Trump Vows to Win War on Drugs But Doesn’t Mention Marijuana by Phillip Smith
Phillip Smiths, one of my favorite and most prolific writers on the drug war, the latest piece examines last night’s Presidential inaugural address to Congress in which Trump vows to win a war on drugs, but doesn’t mention marijuana. I encourage all of our readers to follow Phillip and his writing at StoptheDrugWar.org.
By Phillip Smith
In his inaugural address to Congress Tuesday night, President Trump echoed the ghosts of Richard Nixon and Ronald Reagan—not to mention Miguel Cervantes—as he vowed to defeat drugs.
If there is a silver lining, his ire appears directed at heroin and other hard drugs. The word “marijuana” did not appear once in his speech.
“Our terrible drug epidemic will slow down and ultimately, stop,” he promised as part of a litany of MAKE AMERICA GREAT AGAIN accomplishments to come (“Dying industries will come roaring back to life. Heroic veterans will get the care they so desperately need….”).
And, having forgotten—or more likely, never learned—the lessons of the past half century of American drug prohibition, he’s going to defeat drugs the old-fashioned way: with more war on drugs.
“To protect our citizens, I have directed the Department of Justice to form a Task Force on Reducing Violent Crime,” Trump said. “I have further ordered the Departments of Homeland Security and Justice, along with the Department of State and the Director of National Intelligence, to coordinate an aggressive strategy to dismantle the criminal cartels that have spread across our Nation.”
But talk is cheap. Drug law enforcement costs money. The DEA and other federal agencies are already waging a multi-billion dollar a year war on drugs; if Trump’s budget proposals match his rhetoric, he will have to be prepared to spend billions more. Just when he wants to cut just about all federal spending but defense, too.
Trump can ratchet up the drug war in some ways without relying on congressional appropriations through his control of the executive branch. For instance, his Justice Department could direct federal prosecutors to seek mandatory minimum prison sentences in most or all drug cases, a practice eschewed by the Obama Justice Department. That, too, has budgetary consequences, but until some time down the road.
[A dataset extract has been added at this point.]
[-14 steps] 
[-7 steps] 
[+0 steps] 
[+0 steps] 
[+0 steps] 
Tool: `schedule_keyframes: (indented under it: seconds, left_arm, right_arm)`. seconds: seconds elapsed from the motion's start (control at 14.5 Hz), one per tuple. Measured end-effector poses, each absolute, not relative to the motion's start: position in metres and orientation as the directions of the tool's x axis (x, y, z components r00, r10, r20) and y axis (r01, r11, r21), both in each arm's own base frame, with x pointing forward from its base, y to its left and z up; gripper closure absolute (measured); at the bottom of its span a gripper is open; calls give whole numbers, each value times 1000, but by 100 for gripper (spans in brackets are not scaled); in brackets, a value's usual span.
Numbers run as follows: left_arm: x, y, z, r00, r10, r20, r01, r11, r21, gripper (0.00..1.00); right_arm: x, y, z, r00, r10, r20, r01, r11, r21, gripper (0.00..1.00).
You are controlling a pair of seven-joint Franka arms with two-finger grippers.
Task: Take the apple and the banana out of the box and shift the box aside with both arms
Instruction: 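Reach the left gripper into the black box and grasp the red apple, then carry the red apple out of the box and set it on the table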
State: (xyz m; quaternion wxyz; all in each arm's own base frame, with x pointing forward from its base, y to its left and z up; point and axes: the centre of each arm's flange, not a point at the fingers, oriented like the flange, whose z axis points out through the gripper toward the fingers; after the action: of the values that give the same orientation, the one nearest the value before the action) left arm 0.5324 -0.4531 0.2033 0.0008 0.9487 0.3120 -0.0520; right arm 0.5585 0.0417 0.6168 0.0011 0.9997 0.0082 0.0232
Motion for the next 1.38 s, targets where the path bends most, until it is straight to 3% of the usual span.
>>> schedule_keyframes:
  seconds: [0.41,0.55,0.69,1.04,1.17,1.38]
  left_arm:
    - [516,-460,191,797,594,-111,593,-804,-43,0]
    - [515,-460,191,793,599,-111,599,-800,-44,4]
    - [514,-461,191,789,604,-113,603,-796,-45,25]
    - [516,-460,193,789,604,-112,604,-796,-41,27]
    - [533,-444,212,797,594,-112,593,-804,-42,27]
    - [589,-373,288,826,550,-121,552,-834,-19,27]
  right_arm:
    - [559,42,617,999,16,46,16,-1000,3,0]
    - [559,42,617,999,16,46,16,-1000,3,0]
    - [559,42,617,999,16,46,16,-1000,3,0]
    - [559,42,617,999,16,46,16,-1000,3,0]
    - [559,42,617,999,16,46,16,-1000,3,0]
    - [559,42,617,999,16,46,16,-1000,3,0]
Trump did at least pay lip service to addressing drug use as a public health issue, saying he would “expand treatment for those who have become so badly addicted,” but that doesn’t gibe with his call to repeal the Affordable Care Act. If Obamacare is repealed, nearly three million Americans with addiction disorders with losing access to some or all of their health coverage, including nearly a quarter million receiving opioid addiction treatment.
Trump’s Tuesday night crime and drug talk was interwoven with talk about the border, comingling immigration, drugs, and his border wall in a hot mess of overheated, but politically useful, rhetoric.
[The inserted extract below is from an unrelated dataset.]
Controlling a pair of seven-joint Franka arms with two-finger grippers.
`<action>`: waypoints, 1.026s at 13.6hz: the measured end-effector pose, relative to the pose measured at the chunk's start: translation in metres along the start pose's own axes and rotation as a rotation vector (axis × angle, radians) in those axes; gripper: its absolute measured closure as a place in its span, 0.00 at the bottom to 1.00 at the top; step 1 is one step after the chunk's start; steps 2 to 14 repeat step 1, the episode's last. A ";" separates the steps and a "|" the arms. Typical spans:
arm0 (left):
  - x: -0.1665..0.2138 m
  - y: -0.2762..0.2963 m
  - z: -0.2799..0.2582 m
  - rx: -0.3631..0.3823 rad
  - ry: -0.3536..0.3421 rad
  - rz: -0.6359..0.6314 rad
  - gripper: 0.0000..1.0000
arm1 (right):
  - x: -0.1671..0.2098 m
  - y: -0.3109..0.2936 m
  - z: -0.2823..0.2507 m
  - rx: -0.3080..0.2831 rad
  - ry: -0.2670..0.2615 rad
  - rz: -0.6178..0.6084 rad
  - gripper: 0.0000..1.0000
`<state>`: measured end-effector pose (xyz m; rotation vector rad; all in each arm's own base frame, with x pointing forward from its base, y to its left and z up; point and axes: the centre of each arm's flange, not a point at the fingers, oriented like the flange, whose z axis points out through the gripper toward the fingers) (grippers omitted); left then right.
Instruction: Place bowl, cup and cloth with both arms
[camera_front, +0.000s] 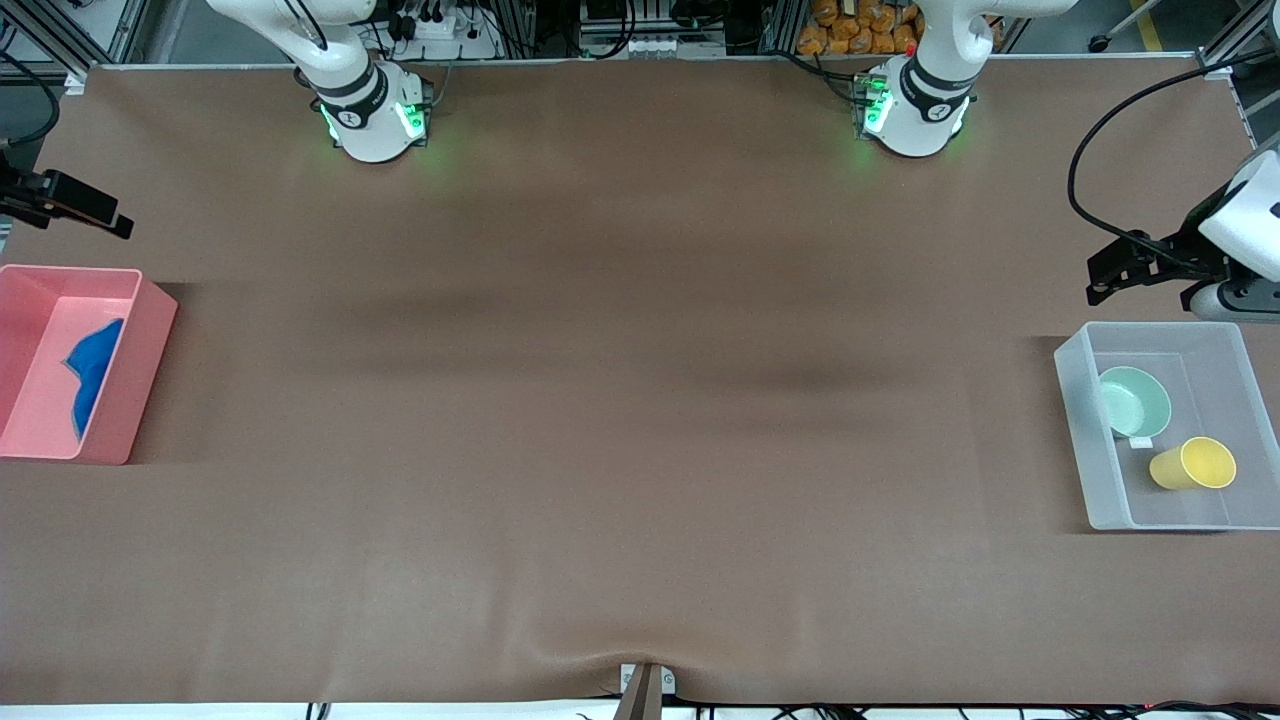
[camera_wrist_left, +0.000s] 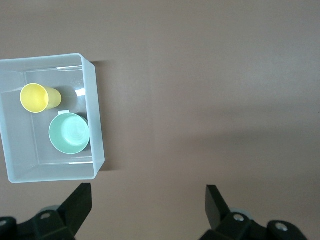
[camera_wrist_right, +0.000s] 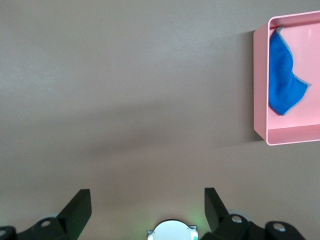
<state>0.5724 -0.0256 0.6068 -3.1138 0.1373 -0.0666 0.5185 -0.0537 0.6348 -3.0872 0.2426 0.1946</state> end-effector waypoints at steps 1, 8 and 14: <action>0.000 0.000 0.000 0.000 0.000 0.000 0.00 | 0.000 0.000 0.001 0.000 -0.001 0.000 0.00; 0.000 0.000 0.000 0.000 0.000 0.000 0.00 | 0.000 0.000 0.001 0.000 -0.001 0.000 0.00; 0.000 0.000 0.000 0.000 0.000 0.000 0.00 | 0.000 0.000 0.001 0.000 -0.001 0.000 0.00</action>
“We’ve defended the borders of other nations, while leaving our own borders wide open, for anyone to cross — and for drugs to pour in at a now unprecedented rate,” he said, ignoring the quadrupling in size of the Border Patrol in the past 20 years and the billions pumped into border security since 2001. “We will stop the drugs from pouring into our country and poisoning our youth.”
Trump also said that he was already making America safer with his immigration enforcement actions.
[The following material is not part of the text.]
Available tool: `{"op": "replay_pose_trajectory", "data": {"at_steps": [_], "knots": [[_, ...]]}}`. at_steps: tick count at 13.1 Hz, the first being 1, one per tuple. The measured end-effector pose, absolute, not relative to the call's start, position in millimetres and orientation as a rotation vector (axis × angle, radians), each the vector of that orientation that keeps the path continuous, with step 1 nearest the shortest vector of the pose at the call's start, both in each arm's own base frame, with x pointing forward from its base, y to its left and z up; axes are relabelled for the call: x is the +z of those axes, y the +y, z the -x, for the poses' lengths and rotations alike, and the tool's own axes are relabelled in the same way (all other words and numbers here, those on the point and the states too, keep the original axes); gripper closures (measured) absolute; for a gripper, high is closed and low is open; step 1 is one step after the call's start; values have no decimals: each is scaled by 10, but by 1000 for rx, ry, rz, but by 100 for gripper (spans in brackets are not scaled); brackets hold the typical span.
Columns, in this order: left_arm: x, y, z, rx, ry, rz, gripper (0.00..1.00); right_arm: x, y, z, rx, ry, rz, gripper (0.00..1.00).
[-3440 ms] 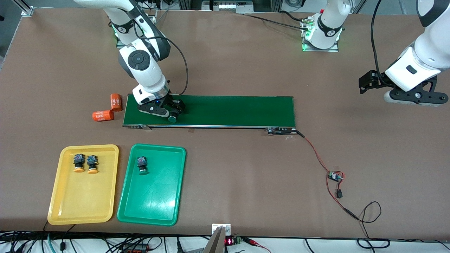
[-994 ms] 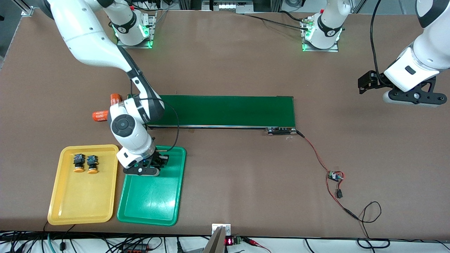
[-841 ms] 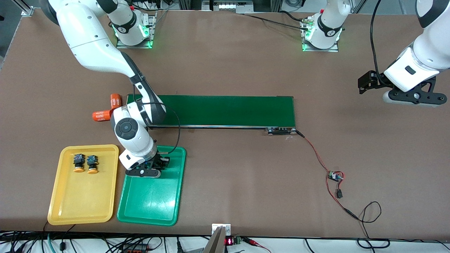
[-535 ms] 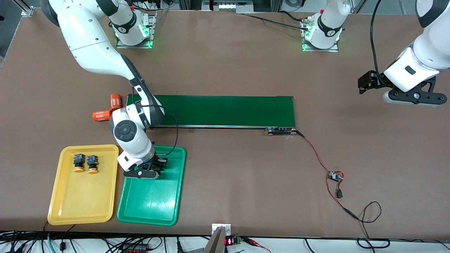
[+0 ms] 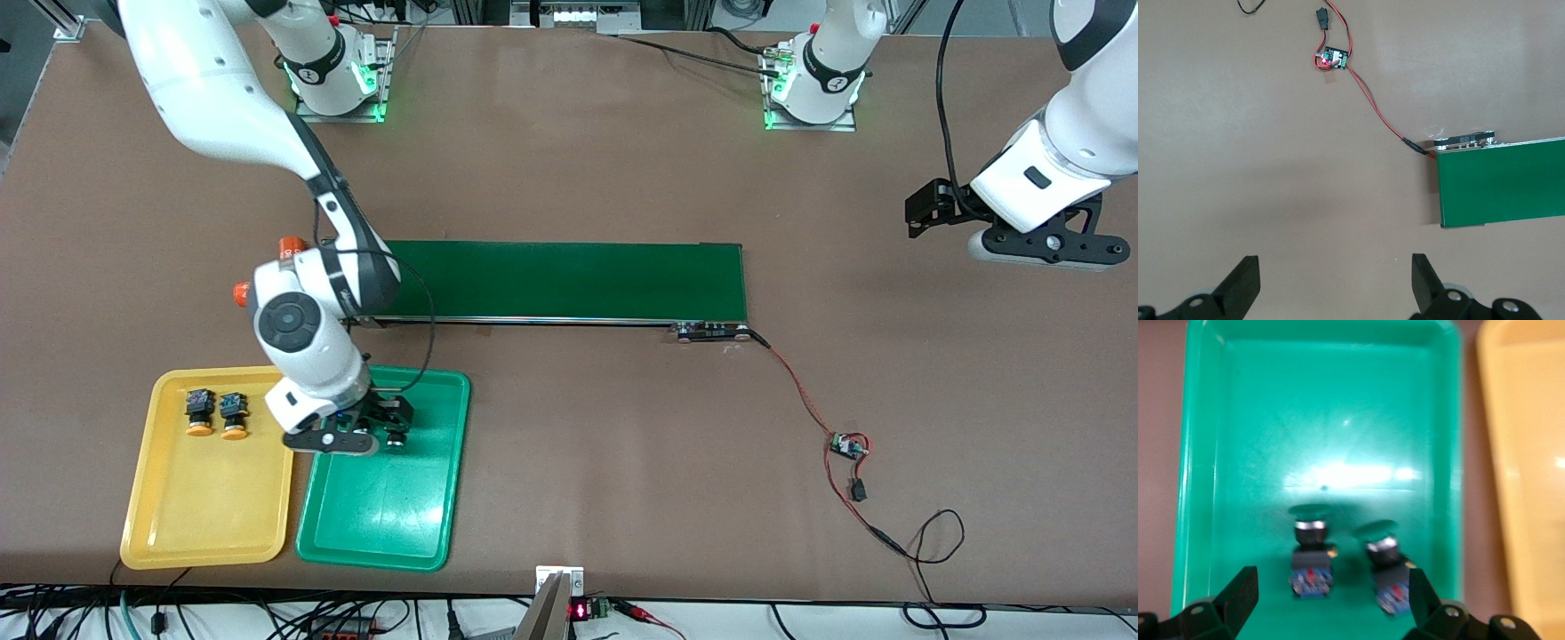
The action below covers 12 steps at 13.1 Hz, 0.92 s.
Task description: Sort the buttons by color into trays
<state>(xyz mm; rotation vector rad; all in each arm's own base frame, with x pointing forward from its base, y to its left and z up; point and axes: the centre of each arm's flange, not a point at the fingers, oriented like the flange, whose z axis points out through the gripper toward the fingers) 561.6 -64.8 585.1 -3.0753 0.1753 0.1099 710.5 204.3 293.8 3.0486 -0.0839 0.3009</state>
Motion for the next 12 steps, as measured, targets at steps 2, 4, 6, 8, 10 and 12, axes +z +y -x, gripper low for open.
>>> {"op": "replay_pose_trajectory", "data": {"at_steps": [2,4,6,8,10,12], "knots": [[5851,-648,-5617,110,175,3075,0,3507,1784,-7045,249,-58,-3013,0],[5851,-648,-5618,110,175,3075,0,4060,1375,-6909,153,-74,-3024,0],[5853,-650,-5619,110,176,3075,0,4618,821,-6696,53,-90,-3068,0],[5855,-651,-5619,109,176,3075,0,5105,265,-6436,4,-74,-3078,0],[5857,-650,-5619,108,176,3075,0,5443,-43,-6161,-14,-104,-3074,0],[5858,-650,-5619,108,176,3075,0,5650,-196,-5870,-52,-136,-3066,0]]}}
“As we speak, we are removing gang members, drug dealers and criminals that threaten our communities and prey on our citizens. Bad ones are going out as I speak tonight and as I have promised,” he said.
It’s too early to see who is actually being deported in the opening days of the Trump administration, but if the past is any indicator, it’s not “gang members, drug dealers, and criminals,” but, in rank order, people whose most serious crime was crossing the border without papers, alcohol-impaired drivers, other traffic violators, and pot smokers. Those were the four leading charges for criminal immigration deportations in one recent year, according to Secure Communities and ICE Deportations: A Failed Program?
Trump’s drug war rhetoric is triumphalist and militaristic, but so far it’s largely just talking. The proof will be in budget proposals and Justice Department memoranda, but in terms of progressive drug policy, he’s striking a very ominous tone. This does not bode well.